→ Problem statement: Output the listing below verbatim.

→ Information provided:

#####

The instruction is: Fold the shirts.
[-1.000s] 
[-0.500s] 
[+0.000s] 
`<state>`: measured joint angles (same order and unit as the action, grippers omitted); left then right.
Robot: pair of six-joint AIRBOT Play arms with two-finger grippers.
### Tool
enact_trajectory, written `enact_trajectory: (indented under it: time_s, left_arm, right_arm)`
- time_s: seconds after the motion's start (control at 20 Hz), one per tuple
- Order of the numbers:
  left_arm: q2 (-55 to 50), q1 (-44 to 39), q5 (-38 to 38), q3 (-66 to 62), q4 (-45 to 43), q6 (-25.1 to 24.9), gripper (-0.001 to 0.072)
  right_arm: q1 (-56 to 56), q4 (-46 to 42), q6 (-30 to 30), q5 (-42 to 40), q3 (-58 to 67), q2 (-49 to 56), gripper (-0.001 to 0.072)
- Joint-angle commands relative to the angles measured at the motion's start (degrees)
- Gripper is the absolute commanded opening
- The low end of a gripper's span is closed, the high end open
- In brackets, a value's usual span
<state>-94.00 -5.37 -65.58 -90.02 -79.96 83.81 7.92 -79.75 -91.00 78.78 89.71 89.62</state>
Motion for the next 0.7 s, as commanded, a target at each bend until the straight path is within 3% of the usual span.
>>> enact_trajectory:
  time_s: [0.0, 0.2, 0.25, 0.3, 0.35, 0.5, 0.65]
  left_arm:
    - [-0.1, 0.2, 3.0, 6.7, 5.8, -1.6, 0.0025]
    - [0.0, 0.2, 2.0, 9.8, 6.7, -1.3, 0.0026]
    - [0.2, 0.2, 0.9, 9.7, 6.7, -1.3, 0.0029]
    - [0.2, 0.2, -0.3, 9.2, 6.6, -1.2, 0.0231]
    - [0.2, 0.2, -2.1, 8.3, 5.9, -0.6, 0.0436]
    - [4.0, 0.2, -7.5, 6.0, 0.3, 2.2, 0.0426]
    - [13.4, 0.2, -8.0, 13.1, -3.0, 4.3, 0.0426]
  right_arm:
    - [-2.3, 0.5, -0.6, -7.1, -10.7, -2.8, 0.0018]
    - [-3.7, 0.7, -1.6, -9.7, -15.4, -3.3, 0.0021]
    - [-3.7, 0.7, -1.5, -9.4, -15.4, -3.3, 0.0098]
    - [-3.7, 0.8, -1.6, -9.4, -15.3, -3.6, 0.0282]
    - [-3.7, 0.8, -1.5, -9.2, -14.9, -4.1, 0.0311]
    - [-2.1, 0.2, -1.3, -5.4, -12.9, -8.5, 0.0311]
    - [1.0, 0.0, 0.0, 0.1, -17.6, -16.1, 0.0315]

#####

→ Response below:
The instruction is: Fold the shirts.
[-1.000s] 
[-0.500s] 
[+0.000s] 
`<state>`: measured joint angles (same order and unit as the action, grippers omitted); left then right.
Robot: pair of six-joint AIRBOT Play arms with two-finger grippers.
### Tool
enact_trajectory, written `enact_trajectory: (indented under it: time_s, left_arm, right_arm)`
- time_s: seconds after the motion's start (control at 20 Hz), one per tuple
- Order of the numbers:
  left_arm: q2 (-55 to 50), q1 (-44 to 39), q5 (-38 to 38), q3 (-66 to 62), q4 (-45 to 43), q6 (-25.1 to 24.9), gripper (-0.001 to 0.072)
  right_arm: q1 (-56 to 56), q4 (-46 to 42), q6 (-30 to 30), q5 (-42 to 40), q3 (-58 to 67), q2 (-49 to 56), gripper (-0.001 to 0.072)
- Joint-angle commands relative to the angles measured at the motion's start (degrees)
- Gripper is the absolute commanded opening
- The low end of a gripper's span is closed, the high end open
- In brackets, a value's usual span
<state>-94.00 -5.37 -65.58 -90.02 -79.96 83.81 7.92 -79.75 -91.00 78.78 89.71 89.62</state>
Motion for the next 0.7 s, as commanded, a target at each bend until the straight path is within 3% of the usual span.
>>> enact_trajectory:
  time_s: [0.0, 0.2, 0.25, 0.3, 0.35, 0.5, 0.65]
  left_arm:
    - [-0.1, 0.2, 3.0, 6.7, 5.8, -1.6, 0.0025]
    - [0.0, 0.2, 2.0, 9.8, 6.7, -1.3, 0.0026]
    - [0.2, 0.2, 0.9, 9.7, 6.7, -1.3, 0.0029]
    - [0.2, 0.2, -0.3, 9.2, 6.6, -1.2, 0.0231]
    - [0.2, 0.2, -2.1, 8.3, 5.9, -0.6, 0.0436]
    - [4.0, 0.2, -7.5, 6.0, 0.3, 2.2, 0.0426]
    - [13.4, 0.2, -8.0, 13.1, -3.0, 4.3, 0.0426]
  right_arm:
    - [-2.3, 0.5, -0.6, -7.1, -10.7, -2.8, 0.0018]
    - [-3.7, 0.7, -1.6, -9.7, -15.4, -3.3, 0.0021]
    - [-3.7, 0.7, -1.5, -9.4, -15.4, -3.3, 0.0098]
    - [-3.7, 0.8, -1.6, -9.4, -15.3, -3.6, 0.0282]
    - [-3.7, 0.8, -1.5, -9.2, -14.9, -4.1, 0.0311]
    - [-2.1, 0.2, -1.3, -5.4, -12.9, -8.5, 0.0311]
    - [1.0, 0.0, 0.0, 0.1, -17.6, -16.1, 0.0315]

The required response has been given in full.